Exercise requirements:
Where the records below show a line containing "For the image below, indicate", start copying; end with the line containing "For the image above, indicate the exact position of the green", and copy it too.

Records for the task:
◇ ◇ ◇ ◇ ◇ ◇ ◇
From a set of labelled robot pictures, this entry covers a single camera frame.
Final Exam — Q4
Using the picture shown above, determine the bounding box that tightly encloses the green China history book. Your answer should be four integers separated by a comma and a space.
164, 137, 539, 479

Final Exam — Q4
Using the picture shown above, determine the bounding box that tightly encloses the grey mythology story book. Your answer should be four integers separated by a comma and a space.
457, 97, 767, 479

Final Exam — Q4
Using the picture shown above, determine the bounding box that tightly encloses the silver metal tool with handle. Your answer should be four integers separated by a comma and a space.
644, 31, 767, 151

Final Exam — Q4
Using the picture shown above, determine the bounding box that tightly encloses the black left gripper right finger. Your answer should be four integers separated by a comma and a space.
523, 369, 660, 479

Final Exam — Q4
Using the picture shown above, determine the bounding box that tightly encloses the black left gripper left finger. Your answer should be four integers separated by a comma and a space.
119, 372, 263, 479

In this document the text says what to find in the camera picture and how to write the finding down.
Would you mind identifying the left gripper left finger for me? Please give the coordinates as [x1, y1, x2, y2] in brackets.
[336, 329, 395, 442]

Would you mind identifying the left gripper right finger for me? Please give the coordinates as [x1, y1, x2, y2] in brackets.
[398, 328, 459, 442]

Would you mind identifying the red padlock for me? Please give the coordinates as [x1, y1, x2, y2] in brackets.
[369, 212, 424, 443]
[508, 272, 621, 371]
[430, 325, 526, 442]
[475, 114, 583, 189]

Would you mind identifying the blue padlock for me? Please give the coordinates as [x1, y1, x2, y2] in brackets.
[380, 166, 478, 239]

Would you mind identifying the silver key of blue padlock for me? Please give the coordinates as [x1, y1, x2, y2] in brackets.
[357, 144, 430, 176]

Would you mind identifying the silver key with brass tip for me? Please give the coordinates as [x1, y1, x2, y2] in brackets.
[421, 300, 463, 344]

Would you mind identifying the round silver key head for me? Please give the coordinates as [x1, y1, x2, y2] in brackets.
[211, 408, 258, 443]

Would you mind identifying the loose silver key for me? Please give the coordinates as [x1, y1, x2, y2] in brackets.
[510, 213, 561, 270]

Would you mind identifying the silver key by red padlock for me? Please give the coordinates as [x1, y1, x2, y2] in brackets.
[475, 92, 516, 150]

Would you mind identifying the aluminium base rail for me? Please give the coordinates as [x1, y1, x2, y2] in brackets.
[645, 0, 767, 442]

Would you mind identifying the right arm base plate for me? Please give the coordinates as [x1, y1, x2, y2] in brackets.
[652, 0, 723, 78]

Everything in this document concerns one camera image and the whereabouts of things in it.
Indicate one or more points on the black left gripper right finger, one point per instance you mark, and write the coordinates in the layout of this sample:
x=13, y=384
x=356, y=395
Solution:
◇ ◇ ◇ ◇ ◇ ◇ ◇
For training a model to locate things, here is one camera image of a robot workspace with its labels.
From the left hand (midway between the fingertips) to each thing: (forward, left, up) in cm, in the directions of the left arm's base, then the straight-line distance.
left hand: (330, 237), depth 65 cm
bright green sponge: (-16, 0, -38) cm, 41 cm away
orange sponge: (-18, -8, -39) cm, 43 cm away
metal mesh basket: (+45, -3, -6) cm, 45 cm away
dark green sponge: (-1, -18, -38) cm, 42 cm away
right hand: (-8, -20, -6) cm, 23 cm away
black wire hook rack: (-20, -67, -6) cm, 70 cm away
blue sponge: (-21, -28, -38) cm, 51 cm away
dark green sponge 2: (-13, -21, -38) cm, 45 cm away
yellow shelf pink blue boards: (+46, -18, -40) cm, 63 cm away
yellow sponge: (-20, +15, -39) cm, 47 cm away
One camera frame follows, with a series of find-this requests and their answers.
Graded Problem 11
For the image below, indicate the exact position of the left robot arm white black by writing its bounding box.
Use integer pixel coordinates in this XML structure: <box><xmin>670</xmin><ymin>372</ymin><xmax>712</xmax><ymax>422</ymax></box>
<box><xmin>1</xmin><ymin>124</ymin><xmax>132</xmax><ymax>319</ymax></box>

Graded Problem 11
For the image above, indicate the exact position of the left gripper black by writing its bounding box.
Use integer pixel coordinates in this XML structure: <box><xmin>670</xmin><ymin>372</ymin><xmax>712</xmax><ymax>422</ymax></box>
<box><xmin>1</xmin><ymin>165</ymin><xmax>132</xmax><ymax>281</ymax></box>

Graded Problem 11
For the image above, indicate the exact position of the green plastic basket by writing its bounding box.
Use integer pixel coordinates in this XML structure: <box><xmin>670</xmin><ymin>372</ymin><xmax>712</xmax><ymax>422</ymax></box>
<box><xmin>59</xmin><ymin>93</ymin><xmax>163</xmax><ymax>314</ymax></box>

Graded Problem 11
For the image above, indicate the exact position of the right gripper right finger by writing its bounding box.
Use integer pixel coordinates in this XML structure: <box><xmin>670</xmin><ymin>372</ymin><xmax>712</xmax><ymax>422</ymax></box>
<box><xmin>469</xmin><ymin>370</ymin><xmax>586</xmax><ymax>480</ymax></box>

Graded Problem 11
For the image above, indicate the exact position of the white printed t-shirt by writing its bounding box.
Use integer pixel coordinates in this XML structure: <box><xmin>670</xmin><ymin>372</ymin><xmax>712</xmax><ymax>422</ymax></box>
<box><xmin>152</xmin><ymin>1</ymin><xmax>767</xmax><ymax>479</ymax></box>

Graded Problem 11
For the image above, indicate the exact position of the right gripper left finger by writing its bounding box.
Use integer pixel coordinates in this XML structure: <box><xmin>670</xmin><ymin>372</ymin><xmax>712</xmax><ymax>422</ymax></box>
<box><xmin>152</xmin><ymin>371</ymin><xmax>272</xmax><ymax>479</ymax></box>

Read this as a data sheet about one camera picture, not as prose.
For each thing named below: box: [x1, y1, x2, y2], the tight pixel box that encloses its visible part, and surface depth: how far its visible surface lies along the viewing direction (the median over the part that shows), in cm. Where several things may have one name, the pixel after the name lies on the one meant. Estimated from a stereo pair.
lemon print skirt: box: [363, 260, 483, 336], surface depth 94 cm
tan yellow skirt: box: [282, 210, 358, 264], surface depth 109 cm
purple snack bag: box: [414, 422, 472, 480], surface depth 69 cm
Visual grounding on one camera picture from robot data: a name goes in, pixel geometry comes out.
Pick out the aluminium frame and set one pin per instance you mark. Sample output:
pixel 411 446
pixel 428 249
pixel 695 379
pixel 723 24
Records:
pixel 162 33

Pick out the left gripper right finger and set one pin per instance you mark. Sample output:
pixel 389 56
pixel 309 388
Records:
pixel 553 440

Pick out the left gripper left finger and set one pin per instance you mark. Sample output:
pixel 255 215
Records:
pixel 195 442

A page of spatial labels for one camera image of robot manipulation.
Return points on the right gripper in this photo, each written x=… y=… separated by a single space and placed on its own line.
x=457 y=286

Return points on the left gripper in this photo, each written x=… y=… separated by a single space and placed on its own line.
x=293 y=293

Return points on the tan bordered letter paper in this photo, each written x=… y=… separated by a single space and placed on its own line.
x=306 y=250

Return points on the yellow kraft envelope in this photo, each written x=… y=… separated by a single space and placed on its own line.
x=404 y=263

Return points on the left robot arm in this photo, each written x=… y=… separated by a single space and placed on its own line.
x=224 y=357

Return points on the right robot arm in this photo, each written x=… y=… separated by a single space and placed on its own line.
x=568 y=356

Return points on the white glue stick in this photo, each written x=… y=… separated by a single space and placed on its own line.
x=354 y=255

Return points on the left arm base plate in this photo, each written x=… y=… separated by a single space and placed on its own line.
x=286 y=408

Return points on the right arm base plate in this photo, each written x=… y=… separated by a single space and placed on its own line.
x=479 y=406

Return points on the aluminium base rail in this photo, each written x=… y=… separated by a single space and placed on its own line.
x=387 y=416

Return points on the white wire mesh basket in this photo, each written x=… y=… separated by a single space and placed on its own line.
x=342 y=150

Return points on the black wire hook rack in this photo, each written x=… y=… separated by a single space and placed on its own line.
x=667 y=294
◇ ◇ ◇ ◇ ◇ ◇ ◇
Solution:
For the image below, indicate the exact position of the left robot arm white black by writing its bounding box.
Use integer pixel coordinates in this XML structure: <box><xmin>670</xmin><ymin>372</ymin><xmax>712</xmax><ymax>422</ymax></box>
<box><xmin>1</xmin><ymin>124</ymin><xmax>132</xmax><ymax>319</ymax></box>

Graded Problem 11
For the image above, indicate the exact position of the left gripper black by writing its bounding box.
Use integer pixel coordinates in this XML structure: <box><xmin>670</xmin><ymin>372</ymin><xmax>712</xmax><ymax>422</ymax></box>
<box><xmin>1</xmin><ymin>165</ymin><xmax>132</xmax><ymax>281</ymax></box>

Graded Problem 11
For the image above, indicate the exact position of the green plastic basket by writing its bounding box.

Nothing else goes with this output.